BlankBot - a new Android banking trojan with screen… | Intel 471 Skip to content

BlankBot - a new Android banking trojan with screen recording, keylogging and remote control capabilities

Aug 01, 2024
Blank Bot Image

Key Points:

  • In July 2024, Intel 471 Malware Intelligence researchers discovered the new BlankBot Android banking trojan.

  • Based on the application names and certain strings found within the application, it is highly likely BlankBot’s primary targets are Turkish users.

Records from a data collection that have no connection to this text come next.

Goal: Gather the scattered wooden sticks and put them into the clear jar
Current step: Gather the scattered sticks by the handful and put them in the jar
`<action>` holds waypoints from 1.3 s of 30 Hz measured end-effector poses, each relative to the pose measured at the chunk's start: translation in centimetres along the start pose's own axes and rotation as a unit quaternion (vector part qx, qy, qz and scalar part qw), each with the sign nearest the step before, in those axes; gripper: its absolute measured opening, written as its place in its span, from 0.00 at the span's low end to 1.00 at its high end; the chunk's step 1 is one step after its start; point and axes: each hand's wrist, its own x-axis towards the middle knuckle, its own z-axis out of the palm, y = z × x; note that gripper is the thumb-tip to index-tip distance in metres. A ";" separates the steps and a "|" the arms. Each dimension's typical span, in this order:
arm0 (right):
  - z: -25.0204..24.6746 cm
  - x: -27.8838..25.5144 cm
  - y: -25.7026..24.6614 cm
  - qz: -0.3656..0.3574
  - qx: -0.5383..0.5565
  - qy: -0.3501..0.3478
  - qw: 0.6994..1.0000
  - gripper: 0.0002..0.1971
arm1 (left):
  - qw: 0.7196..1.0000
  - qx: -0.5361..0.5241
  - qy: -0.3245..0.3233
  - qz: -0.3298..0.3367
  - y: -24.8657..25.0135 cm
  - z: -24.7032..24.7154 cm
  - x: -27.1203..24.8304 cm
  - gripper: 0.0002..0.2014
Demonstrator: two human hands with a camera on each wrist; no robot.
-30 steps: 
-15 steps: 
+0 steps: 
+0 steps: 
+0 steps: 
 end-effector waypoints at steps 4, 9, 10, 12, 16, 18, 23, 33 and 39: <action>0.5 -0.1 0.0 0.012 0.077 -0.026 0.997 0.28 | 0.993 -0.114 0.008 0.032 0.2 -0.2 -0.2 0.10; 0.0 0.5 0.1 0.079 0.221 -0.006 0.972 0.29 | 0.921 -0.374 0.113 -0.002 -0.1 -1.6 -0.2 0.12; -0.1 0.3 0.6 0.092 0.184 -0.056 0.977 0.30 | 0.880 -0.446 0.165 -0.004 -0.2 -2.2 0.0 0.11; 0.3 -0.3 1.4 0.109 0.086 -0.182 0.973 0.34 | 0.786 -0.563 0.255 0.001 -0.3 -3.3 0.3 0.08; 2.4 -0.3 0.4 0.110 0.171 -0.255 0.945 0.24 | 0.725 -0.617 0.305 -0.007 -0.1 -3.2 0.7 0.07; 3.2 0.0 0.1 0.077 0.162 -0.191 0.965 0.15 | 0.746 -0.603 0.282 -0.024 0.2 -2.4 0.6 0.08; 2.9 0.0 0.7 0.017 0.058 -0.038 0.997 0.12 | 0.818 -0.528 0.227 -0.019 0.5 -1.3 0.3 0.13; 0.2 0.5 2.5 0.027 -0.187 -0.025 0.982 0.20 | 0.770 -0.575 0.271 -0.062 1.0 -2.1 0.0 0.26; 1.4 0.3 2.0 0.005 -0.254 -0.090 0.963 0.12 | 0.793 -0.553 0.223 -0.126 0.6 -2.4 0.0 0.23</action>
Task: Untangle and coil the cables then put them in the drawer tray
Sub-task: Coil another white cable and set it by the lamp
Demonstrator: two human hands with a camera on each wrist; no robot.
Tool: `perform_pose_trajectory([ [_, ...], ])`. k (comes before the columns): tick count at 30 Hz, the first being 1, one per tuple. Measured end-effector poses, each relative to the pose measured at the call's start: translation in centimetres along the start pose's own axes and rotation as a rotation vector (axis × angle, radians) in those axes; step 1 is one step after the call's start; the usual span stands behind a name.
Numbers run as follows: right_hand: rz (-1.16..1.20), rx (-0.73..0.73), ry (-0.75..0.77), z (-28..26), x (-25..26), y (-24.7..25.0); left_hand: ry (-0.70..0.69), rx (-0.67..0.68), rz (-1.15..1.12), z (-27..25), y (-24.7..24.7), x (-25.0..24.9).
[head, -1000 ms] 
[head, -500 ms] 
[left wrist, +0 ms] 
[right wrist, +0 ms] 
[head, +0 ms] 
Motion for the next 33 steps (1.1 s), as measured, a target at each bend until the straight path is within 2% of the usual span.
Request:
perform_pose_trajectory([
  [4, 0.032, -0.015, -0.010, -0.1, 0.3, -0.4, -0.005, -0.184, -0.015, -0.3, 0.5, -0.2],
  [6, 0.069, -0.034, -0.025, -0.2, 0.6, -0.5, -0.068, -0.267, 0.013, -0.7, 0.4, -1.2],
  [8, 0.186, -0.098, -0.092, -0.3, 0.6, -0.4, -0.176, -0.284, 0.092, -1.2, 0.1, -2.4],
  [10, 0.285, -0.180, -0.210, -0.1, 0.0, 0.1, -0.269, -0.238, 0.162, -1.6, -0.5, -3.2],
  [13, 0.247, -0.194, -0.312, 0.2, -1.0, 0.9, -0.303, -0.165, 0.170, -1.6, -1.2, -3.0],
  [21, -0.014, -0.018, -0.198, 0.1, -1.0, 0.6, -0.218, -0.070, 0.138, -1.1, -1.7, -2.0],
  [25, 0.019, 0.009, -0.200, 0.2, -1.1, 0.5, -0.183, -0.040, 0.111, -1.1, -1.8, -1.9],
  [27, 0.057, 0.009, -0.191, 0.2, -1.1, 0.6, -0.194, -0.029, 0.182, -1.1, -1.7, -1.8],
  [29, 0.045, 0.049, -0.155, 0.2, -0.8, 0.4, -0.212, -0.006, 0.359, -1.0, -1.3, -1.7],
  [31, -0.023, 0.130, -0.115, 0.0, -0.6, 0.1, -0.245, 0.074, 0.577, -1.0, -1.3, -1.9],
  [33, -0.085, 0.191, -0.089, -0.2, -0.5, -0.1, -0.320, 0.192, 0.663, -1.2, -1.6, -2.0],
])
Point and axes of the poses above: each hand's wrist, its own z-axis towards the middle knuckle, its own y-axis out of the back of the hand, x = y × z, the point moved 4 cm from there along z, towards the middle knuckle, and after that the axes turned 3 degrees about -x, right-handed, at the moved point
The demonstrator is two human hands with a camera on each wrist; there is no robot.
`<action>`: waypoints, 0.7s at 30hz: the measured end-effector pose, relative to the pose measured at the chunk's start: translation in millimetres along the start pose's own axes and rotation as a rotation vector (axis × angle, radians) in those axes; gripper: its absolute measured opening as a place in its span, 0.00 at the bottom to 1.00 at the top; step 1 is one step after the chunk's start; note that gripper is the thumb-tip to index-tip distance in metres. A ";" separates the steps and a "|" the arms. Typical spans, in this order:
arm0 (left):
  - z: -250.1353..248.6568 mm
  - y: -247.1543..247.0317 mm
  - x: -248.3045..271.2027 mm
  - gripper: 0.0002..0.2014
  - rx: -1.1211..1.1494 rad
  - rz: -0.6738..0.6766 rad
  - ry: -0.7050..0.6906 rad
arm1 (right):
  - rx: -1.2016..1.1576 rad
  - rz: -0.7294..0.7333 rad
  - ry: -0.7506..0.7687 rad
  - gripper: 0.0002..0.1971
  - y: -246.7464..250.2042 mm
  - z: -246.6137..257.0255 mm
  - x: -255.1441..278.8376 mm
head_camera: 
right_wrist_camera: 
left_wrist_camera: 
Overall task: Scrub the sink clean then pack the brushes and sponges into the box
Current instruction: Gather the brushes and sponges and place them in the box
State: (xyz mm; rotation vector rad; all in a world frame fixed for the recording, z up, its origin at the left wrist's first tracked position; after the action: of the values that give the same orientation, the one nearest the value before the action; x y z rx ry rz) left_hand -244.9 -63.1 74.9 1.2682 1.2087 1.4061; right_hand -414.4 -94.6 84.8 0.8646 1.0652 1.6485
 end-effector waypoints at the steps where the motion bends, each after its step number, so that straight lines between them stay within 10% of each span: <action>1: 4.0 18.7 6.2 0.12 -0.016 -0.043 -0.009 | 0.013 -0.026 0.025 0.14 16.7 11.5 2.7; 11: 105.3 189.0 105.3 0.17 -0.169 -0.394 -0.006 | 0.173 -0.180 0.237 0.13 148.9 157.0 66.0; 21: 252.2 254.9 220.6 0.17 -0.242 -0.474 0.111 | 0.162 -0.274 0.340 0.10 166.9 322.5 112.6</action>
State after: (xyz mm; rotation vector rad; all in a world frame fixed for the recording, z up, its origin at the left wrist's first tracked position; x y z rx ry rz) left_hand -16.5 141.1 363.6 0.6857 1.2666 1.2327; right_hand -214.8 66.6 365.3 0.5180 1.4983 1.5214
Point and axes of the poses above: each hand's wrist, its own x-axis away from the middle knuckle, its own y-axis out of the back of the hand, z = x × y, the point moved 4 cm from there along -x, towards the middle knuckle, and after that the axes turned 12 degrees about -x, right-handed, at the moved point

  • BlankBot features a range of malicious capabilities, which include customer injections, keylogging, screen recording and it communicates with a control server over a WebSocket connection.

  • At the time of this report, most samples remain largely undetected by the majority of antivirus software, according to VirusTotal service.

  • The malware apparently still is under development, as indicated by the presence of logs and code variants.

Overview

On July 24, 2024, Intel 471 Malware Intelligence researchers discovered malicious Android samples that impersonated utility applications which could not be attributed to any known existing malware family (see: Figure 1). We named it BlankBot since there was no reference via open sources at the time of this report.

The first BlankBot samples were from the end of June 2024 and almost all were undetected by most antivirus software.

Blank Bot image7
Figure 1: The image depicts a screenshot of Android package kit (APK) icons BlankBot malware used, which we captured July 29, 2024.

Like many other Android banking trojans, BlankBot also abuses accessibility services to obtain complete control of infected devices. In particular, the malware is able to log everything that appears on the infected device, including short message service (SMS) text, sensitive information and a list of applications used. The malware also is able to conduct custom injections used to steal bank information, such as payment card data and a lock pattern for the device.

Communications between BlankBot and a controller start with a “GET” request where the hypertext transfer protocol (HTTP) headers include information about the infected device, such as the battery level, screen size, model, manufacturer and operating system (OS) version. The malware uses port 8080 via a WebSocket connection for subsequent controller communication.

At this early stage, application names and certain strings found within the application suggest it is likely the primary BlankBot targets are Turkish users. However, no specific financial institutions were identified as targets during our analysis, therefore, this malware could be distributed in campaigns against users in different countries.

Technical analysis

The malicious app is installed, the icon is not displayed on the device launcher and the user is prompted to grant accessibility permissions accompanied by an explanation message (see: Figure 2):

“Welcome! App needs Accessibility permission to run properly. Please give accessibility permission!”

Blank Bot image2
Figure 2: The image depicts a screenshot of the BlankBot installation process, which we captured July 29, 2024.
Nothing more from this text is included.